PROBLEM DETAILS →
Restate word for word the lines below that run from the one holding "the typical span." through the one holding "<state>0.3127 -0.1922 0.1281", inclusive. Pictures don't belong in the copy.

[Data entries]
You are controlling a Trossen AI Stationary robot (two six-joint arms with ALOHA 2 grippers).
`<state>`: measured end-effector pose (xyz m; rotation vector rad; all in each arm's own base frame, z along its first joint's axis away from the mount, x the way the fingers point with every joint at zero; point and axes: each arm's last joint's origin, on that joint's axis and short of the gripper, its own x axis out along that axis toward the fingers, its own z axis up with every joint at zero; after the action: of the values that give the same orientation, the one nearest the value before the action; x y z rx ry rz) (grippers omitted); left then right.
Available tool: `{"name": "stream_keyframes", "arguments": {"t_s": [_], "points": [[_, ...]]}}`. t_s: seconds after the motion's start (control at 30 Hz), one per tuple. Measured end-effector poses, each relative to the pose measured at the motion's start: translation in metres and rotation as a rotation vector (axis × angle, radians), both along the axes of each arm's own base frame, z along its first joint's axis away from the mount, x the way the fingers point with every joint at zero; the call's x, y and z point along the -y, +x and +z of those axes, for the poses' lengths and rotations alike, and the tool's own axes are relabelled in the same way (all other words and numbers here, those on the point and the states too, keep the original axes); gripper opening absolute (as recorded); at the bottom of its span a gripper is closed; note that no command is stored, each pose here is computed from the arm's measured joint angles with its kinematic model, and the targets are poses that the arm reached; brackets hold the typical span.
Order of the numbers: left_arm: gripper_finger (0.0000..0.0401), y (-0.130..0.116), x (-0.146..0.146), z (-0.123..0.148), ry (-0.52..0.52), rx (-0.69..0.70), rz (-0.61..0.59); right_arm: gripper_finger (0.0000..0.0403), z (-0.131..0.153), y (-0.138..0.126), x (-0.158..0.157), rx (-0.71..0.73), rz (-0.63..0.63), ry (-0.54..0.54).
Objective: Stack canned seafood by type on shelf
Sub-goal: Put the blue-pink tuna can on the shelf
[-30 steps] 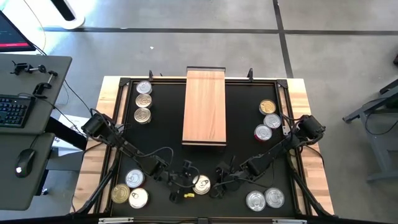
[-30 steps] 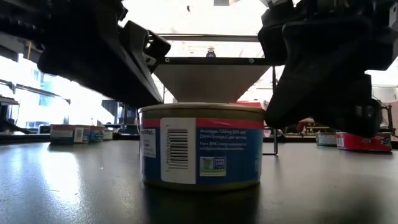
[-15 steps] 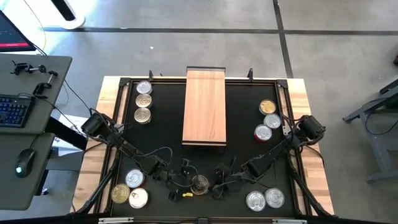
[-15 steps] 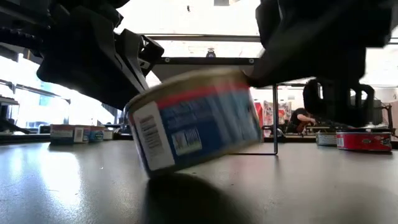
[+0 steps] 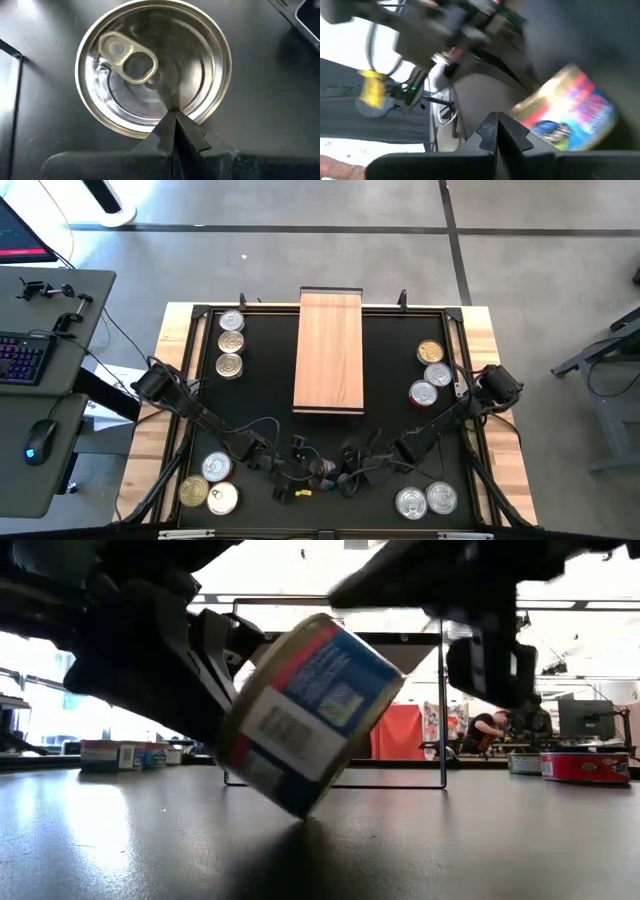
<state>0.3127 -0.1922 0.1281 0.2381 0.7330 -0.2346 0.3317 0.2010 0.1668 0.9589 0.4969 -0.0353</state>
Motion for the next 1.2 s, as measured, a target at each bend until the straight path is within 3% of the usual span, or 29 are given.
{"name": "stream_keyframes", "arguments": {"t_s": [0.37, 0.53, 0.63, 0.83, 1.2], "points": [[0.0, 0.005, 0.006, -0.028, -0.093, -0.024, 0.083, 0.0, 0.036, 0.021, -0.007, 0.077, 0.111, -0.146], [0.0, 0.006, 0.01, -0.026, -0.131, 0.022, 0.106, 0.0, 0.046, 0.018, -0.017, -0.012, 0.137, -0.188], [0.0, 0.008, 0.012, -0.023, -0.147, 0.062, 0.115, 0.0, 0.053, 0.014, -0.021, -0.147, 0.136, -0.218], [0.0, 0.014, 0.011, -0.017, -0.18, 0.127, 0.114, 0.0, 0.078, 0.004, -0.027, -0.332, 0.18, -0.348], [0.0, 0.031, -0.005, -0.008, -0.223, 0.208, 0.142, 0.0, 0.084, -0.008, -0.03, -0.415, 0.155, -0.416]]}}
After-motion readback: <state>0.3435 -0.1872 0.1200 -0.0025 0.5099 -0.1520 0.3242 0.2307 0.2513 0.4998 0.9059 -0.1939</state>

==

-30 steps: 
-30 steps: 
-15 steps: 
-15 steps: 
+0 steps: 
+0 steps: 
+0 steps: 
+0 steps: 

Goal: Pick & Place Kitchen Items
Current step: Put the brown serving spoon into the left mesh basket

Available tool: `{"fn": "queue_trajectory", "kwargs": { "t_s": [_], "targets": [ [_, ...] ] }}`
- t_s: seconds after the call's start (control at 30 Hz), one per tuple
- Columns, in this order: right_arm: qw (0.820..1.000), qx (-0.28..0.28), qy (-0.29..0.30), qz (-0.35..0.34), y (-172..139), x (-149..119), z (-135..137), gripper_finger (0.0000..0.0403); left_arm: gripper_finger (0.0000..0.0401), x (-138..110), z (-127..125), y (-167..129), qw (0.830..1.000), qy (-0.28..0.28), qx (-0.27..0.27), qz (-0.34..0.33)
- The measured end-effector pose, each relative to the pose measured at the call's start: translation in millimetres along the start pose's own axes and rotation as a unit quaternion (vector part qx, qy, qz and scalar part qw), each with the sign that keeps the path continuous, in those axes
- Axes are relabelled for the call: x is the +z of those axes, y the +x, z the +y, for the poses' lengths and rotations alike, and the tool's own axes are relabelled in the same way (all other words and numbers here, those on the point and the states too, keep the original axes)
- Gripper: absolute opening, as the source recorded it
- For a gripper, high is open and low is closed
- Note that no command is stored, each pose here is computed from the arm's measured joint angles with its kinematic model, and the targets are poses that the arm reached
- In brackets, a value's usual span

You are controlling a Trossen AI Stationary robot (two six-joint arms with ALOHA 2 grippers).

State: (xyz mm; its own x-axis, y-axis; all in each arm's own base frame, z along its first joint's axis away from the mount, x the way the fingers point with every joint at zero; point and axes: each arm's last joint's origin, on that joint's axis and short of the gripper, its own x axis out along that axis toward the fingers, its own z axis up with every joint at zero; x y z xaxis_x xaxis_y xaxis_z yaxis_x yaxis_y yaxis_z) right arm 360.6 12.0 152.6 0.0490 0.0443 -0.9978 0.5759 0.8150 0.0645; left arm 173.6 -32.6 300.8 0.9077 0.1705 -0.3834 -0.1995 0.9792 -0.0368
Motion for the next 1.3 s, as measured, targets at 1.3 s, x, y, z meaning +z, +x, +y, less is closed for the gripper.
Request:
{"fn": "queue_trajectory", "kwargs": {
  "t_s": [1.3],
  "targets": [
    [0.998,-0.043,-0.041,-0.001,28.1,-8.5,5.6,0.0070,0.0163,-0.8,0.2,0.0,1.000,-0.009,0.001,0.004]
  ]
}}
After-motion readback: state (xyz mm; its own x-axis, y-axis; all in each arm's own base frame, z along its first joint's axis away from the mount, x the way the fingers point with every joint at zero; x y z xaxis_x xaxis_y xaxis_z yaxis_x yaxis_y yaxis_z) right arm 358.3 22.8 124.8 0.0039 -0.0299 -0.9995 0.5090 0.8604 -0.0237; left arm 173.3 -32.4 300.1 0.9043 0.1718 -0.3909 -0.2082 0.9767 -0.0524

ANSWER TO THIS PROBLEM →
Available tool: `{"name": "stream_keyframes", "arguments": {"t_s": [_], "points": [[_, ...]]}}`. t_s: seconds after the motion's start (control at 30 Hz), one per tuple. Measured end-effector poses, each relative to the pose measured at the motion's start: translation in metres and rotation as a rotation vector (axis × angle, radians), both along the axes of each arm's own base frame, z along its first joint's axis away from the mount, x the way the fingers point with every joint at zero; the call's x, y and z point along the -y, +x and +z of those axes, for the poses' lengths and rotations alike, and the tool's own axes are relabelled in the same way (all other words and numbers here, those on the point and the states too, keep the original axes); gripper opening absolute (as recorded); at the bottom of its span a gripper is closed; note that no command is stored, each pose here is computed from the arm's measured joint angles with its kinematic model, and the targets are poses that the arm reached; brackets hold the typical span.
Order of the numbers: left_arm: gripper_finger (0.0000..0.0401), y (-0.130..0.116), x (-0.146..0.146), z (-0.123..0.148), ry (-0.52..0.52), rx (-0.69..0.70), rz (-0.61..0.59); right_arm: gripper_finger (0.0000..0.0403), z (-0.131..0.153), y (-0.138..0.126), x (-0.158..0.157), rx (-0.71..0.73), rz (-0.63..0.63), ry (-0.54..0.54).
Objective: Stack canned seafood by type on shelf
Sub-goal: Put the blue-pink tuna can on the shelf
[-30 steps] 
[-30 steps] 
[-15 steps] 
[-15 steps] 
[+0 steps] 
<state>0.3127 -0.1922 0.1281 0.2381 0.7330 -0.2346 0.3317 0.2010 0.1668 0.9589 0.4969 -0.0353</state>

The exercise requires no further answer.